ABOUT THIS EXERCISE
Reproduce the complete listing without any deviation.

◇ ◇ ◇ ◇ ◇ ◇ ◇

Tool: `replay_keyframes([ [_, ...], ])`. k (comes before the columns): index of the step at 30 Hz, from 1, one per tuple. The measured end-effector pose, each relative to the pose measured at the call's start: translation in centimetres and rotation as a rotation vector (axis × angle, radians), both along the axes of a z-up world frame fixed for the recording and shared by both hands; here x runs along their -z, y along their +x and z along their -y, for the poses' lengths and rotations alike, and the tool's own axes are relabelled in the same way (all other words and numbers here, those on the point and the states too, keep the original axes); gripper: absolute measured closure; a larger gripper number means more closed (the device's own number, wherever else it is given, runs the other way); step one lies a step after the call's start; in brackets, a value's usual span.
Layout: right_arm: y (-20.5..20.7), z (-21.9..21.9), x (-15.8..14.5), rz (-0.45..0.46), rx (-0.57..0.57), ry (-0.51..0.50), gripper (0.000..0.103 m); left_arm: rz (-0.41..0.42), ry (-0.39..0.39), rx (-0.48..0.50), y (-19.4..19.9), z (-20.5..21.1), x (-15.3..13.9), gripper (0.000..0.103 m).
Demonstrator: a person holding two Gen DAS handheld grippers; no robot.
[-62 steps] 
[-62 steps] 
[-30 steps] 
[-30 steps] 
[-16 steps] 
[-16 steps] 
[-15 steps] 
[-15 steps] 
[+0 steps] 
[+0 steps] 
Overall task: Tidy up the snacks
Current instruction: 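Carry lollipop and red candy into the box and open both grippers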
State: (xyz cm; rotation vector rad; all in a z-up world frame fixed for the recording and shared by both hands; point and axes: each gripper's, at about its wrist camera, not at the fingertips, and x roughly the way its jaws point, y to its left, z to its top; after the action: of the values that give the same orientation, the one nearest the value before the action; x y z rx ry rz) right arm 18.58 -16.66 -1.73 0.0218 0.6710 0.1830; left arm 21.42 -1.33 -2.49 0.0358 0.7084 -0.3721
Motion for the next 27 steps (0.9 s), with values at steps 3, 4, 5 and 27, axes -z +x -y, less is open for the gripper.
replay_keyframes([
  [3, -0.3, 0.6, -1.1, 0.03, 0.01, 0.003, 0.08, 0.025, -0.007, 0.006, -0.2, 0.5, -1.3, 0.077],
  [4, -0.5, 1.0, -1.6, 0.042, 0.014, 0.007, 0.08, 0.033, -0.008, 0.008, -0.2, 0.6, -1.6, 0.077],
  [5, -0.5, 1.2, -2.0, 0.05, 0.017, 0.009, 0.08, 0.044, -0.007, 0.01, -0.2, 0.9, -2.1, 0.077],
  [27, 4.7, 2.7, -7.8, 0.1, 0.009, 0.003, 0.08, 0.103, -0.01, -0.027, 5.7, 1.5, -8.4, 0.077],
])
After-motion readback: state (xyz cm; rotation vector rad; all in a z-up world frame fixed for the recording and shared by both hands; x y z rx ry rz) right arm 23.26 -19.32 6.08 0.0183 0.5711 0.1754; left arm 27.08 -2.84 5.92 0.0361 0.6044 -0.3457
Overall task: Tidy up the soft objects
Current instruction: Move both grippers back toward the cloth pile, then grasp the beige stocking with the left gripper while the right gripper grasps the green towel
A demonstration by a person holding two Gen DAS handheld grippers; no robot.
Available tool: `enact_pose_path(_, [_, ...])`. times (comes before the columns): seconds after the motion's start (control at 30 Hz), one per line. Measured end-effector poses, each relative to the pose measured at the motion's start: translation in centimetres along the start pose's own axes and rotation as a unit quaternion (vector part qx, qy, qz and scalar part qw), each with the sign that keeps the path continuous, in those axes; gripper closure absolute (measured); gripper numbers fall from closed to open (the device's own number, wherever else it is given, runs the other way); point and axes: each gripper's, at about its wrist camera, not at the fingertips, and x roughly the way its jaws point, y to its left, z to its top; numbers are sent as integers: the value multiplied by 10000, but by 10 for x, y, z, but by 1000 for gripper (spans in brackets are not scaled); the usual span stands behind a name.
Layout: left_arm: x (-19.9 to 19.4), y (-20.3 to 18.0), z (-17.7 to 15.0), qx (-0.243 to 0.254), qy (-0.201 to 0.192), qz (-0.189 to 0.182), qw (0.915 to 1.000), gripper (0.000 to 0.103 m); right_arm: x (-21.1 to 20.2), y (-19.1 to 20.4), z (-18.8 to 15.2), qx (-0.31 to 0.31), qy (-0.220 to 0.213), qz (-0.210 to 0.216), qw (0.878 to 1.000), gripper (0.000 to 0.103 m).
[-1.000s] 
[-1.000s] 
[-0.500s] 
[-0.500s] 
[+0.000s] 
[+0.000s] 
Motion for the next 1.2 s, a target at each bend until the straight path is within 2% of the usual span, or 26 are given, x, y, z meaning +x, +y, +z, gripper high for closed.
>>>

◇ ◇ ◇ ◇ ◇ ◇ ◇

TASK OUTPUT
Tool: `replay_keyframes([ [_, ...], ])`. k (comes before the columns): index of the step at 30 Hz, from 1, one per tuple. The measured end-effector pose, each relative to the pose measured at the call's start: translation in centimetres and rotation as a rotation vector (axis × angle, radians), both along the axes of a z-up world frame fixed for the recording and shared by both hands; here x runs along their -z, y along their +x and z along their -y, for the poses' lengths and rotations alike, and the tool's own axes are relabelled in the same way (all other words and numbers here, those on the point and the states too, keep the original axes); gripper: absolute measured closure; a larger gripper number means more closed (the device's own number, wherever else it is given, runs the other way); step one lies a step after the call's start; in brackets, a value's usual span.
Layout: right_arm: y (-20.5..20.7), z (-21.9..21.9), x (-15.8..14.5), rz (-0.45..0.46), rx (-0.57..0.57), ry (-0.51..0.50), gripper (0.000..0.103 m); left_arm: rz (-0.41..0.42), ry (-0.39..0.39), rx (-0.48..0.50), y (-19.4..19.9), z (-20.5..21.1), x (-15.3..13.9), gripper (0.000..0.103 m).
Demonstrator: a person holding two Gen DAS handheld grippers; no robot.
[-62 steps] 
[-62 steps] 
[-30 steps] 
[-30 steps] 
[-16 steps] 
[-16 steps] 
[-15 steps] 
[-15 steps] 
[+0 steps] 
[+0 steps] 
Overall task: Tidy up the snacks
Current instruction: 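Carry lollipop and red candy into the box and open both grippers
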State: (xyz cm; rotation vector rad; all in a z-up world frame fixed for the recording and shared by both hands; point and axes: each gripper's, at about its wrist camera, not at the fingertips, and x roughly the way its jaws point, y to its left, z to its top; after the action: of the values that give the same orientation, the one nearest the value before the action; x y z rx ry rz) right arm 18.58 -16.66 -1.73 0.0218 0.6710 0.1830; left arm 21.42 -1.33 -2.49 0.0358 0.7084 -0.3721
Motion for the next 27 steps (0.9 s), with values at steps 3, 4, 5 and 27, axes -z +x -y, less is open for the gripper.
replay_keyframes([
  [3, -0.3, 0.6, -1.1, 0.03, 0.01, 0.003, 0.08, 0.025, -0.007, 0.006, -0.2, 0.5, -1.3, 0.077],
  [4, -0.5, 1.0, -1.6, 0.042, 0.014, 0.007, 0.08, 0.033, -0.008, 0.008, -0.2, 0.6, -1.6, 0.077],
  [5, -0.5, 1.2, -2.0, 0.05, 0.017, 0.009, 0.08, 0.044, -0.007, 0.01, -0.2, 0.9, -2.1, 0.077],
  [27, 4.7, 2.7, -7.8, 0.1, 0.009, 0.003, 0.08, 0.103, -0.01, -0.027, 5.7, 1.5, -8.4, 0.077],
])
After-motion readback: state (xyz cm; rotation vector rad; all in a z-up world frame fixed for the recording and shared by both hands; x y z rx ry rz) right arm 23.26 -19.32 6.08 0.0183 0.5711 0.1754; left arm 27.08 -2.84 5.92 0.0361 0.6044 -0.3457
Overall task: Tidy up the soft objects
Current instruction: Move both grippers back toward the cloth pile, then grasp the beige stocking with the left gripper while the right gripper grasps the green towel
A demonstration by a person holding two Gen DAS handheld grippers; no robot.
Available tool: `enact_pose_path(_, [_, ...])`. times (comes before the columns): seconds after the motion's start (control at 30 Hz), one per line. Measured end-effector poses, each relative to the pose measured at the motion's start: translation in centimetres along the start pose's own axes and rotation as a unit quaternion (vector part qx, qy, qz and scalar part qw), each with the sign that keeps the path continuous, in those axes; gripper closure absolute (measured); gripper numbers fall from closed to open (the device's own number, wherever else it is given, runs the other way); point and axes: each gripper's, at about its wrist camera, not at the fingertips, and x roughly the way its jaws point, y to its left, z to its top; numbers are sent as integers: the value multiplied by 10000, but by 10 for x, y, z, but by 1000 for gripper (spans in brackets are not scaled); the usual span stands behind a name.
Layout: left_arm: x (-19.9 to 19.4), y (-20.3 to 18.0), z (-17.7 to 15.0), qx (-0.243 to 0.254), qy (-0.201 to 0.192), qz (-0.189 to 0.182), qw (0.915 to 1.000), gripper (0.000 to 0.103 m); right_arm: x (-21.1 to 20.2), y (-19.1 to 20.4), z (-18.8 to 15.2), qx (-0.31 to 0.31), qy (-0.220 to 0.213), qz (-0.210 to 0.216), qw (0.878 to 1.000), gripper (0.000 to 0.103 m).
[-1.000s] 
[-1.000s] 
[-0.500s] 
[-0.500s] 
[+0.000s] 
[+0.000s] 
Motion for the next 1.2 s, a target at each bend until the straight path is within 2% of the usual span, or 26 are given, x, y, z meaning +x, +y, +z, gripper high for closed.
>>>

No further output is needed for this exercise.